■ EXERCISE REQUIREMENTS
Write out again, exactly, the lines below starting at the one with "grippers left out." and ending at the one with "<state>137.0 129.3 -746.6".

■ DATA FOR THIS EXERCISE
Start of Block
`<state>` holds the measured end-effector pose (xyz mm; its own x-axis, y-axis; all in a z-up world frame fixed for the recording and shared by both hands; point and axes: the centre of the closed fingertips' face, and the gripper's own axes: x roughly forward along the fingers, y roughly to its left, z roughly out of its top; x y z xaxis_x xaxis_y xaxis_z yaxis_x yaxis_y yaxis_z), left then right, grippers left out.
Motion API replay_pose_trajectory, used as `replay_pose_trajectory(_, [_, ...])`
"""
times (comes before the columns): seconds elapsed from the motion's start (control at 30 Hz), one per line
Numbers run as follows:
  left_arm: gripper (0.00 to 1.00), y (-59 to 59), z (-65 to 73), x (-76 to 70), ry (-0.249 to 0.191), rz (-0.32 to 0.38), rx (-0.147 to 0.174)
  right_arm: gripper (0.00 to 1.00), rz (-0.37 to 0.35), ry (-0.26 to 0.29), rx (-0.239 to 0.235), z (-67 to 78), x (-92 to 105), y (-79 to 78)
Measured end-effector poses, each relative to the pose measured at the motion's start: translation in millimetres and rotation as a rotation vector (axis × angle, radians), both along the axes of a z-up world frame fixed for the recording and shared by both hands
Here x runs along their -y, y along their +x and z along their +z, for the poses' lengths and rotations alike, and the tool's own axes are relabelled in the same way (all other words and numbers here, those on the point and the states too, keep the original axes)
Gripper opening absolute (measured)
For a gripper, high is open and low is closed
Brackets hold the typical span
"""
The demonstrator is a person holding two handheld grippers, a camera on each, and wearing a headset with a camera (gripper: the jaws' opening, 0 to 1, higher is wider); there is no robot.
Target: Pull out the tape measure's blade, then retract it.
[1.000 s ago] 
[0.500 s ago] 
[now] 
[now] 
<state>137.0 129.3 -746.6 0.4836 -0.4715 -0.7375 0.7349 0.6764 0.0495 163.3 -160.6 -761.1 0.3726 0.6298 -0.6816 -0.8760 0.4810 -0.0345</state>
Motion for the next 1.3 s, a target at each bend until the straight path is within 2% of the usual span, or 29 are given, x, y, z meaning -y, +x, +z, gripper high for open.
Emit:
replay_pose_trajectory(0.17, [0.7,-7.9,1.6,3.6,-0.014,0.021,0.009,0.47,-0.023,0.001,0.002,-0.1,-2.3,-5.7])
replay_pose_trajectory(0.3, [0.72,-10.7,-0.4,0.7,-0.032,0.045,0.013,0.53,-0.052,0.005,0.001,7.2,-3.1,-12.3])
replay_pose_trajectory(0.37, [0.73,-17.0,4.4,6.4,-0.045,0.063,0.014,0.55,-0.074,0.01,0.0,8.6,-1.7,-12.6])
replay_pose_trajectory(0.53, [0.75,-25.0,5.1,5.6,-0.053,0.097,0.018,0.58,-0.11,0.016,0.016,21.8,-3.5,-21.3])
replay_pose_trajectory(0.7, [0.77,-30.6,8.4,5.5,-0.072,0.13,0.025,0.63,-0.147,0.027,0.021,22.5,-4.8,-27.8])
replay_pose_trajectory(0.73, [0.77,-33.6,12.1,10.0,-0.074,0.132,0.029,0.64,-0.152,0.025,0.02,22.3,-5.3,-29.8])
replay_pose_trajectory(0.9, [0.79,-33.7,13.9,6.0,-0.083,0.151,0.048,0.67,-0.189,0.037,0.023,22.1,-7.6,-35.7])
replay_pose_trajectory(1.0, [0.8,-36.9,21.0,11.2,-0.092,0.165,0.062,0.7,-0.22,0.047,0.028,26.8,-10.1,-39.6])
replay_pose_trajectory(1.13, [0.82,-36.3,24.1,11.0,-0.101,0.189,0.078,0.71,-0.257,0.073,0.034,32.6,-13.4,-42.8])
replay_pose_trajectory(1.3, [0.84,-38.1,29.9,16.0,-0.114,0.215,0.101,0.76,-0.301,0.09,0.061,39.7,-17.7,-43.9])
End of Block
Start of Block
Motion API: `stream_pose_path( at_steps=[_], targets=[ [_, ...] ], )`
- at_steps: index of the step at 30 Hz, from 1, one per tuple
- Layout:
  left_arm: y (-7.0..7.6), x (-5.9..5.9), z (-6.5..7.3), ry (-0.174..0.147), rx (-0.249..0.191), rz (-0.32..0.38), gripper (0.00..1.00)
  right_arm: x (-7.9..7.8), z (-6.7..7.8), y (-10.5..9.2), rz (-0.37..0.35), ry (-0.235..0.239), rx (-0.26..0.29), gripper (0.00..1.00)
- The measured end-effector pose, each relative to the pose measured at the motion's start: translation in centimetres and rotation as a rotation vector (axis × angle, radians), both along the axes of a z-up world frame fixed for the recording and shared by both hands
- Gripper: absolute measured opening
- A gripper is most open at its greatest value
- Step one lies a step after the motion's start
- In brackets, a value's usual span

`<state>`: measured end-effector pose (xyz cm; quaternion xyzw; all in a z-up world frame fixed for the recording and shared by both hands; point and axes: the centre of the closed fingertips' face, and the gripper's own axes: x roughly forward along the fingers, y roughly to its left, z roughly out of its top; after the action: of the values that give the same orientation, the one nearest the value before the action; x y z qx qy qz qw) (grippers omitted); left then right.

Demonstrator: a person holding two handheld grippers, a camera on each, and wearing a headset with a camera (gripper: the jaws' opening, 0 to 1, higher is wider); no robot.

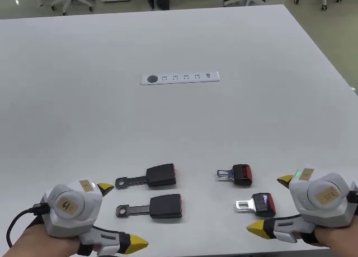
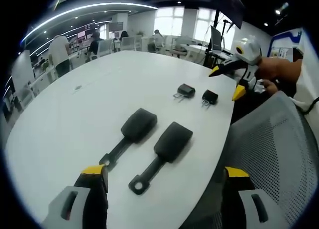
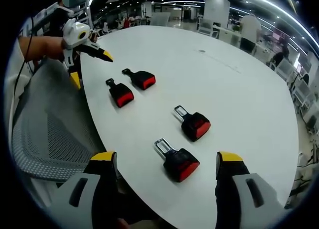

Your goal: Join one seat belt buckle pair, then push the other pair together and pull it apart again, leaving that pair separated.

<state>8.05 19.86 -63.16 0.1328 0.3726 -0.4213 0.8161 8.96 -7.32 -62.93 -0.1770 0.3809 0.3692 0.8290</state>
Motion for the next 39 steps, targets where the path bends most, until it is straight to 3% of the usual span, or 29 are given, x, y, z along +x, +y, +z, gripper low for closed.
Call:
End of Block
■ RESULT FOR THIS EXERCISE
`<state>` holds the measured end-effector pose (xyz mm; its own x-axis, y-axis; all in a z-up world frame fixed for the recording and shared by both hands; point and axes: the centre of the closed fingertips' face, and the gripper's own axes: x roughly forward along the fingers, y roughly to its left, z roughly out of its top; x y z xaxis_x xaxis_y xaxis_z yaxis_x yaxis_y yaxis_z), left then right, grippers left out.
Motion API replay_pose_trajectory, used as `replay_pose_trajectory(_, [_, ...])`
"""
times (comes before the columns): seconds elapsed from the motion's start (control at 30 Hz), one per line
Numbers run as follows:
  left_arm: gripper (0.00 to 1.00), y (-59 to 59), z (-65 to 73), x (-76 to 70), ry (-0.249 to 0.191), rz (-0.32 to 0.38), rx (-0.147 to 0.174)
  right_arm: gripper (0.00 to 1.00), rz (-0.37 to 0.35), ry (-0.26 to 0.29), rx (-0.239 to 0.235), z (-67 to 78), x (-92 to 105), y (-79 to 78)
Measured end-effector poses, each relative to the pose measured at the motion's start: translation in millimetres and rotation as a rotation vector (axis × angle, radians), both along the axes of a z-up world frame fixed for the recording and shared by both hands
Here x runs along their -y, y along their +x and z along their +z, for the poses' lengths and rotations alike, and the tool's own axes are relabelled in the same way (all other words and numbers here, those on the point and the states too, keep the original axes)
Gripper opening absolute (measured)
For a gripper, high is open and low is closed
Brackets hold the typical span
"""
The demonstrator is a person holding two handheld grippers, a camera on each, and wearing a headset with a camera (gripper: the jaws' opening, 0 to 1, higher is wider); there is no robot.
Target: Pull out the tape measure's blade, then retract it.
[1.000 s ago] 
[0.500 s ago] 
[now] 
[now] 
<state>137.0 129.3 -746.6 0.4836 -0.4715 -0.7375 0.7349 0.6764 0.0495 163.3 -160.6 -761.1 0.3726 0.6298 -0.6816 -0.8760 0.4810 -0.0345</state>

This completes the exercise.